**Exercise description:**
Among the lines below, copy each one in which "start" appears.

**Dataset extract:**

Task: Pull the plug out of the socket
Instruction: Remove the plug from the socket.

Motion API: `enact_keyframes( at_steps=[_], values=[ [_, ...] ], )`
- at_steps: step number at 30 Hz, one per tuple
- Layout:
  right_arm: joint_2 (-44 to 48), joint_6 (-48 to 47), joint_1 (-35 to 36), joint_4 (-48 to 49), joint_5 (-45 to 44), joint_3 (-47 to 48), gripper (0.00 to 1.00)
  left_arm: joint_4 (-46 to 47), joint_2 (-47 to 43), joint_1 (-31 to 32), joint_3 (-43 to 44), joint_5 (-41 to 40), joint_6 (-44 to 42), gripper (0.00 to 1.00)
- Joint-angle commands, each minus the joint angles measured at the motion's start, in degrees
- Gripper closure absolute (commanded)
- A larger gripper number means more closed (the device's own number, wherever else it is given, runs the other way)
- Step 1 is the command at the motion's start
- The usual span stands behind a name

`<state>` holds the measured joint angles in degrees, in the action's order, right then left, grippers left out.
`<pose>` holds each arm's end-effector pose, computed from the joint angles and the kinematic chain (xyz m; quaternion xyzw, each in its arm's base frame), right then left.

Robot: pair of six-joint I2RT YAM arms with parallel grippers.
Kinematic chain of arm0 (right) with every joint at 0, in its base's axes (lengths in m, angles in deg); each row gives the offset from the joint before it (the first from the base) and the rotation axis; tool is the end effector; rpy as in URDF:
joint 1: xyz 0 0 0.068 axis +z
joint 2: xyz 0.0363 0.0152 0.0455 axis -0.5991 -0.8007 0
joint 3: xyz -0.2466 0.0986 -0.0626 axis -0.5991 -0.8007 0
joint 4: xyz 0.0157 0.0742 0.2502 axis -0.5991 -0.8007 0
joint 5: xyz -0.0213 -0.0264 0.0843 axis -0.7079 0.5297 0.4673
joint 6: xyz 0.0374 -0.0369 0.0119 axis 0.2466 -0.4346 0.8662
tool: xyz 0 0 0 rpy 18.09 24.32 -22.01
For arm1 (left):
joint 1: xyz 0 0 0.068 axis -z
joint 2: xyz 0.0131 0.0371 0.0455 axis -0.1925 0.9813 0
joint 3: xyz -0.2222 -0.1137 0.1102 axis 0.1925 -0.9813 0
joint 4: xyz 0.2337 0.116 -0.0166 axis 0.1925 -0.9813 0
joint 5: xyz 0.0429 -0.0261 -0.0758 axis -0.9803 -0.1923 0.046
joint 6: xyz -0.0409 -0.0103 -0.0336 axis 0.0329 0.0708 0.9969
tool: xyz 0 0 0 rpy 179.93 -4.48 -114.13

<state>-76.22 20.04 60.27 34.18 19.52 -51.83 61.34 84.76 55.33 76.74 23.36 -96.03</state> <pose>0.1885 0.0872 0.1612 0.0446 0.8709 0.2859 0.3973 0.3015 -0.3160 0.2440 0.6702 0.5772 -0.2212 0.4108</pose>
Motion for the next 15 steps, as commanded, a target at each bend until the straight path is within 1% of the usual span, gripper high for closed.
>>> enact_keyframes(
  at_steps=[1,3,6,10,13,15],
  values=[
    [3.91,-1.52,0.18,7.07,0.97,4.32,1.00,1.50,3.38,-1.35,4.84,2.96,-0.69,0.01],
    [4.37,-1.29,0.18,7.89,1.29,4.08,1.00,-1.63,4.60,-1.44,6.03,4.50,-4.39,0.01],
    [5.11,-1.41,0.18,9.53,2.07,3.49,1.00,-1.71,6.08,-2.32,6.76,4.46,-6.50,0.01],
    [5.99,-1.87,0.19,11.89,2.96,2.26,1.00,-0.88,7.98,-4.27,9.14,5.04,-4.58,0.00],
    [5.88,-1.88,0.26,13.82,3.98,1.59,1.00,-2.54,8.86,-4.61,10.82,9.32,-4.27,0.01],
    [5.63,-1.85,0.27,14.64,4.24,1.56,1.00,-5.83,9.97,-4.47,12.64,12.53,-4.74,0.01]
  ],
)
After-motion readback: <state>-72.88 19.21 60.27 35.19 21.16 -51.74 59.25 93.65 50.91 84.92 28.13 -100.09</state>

**Solution to this exercise:**
- Joint-angle commands, each minus the joint angles measured at the motion's start, in degrees
- Step 1 is the command at the motion's start

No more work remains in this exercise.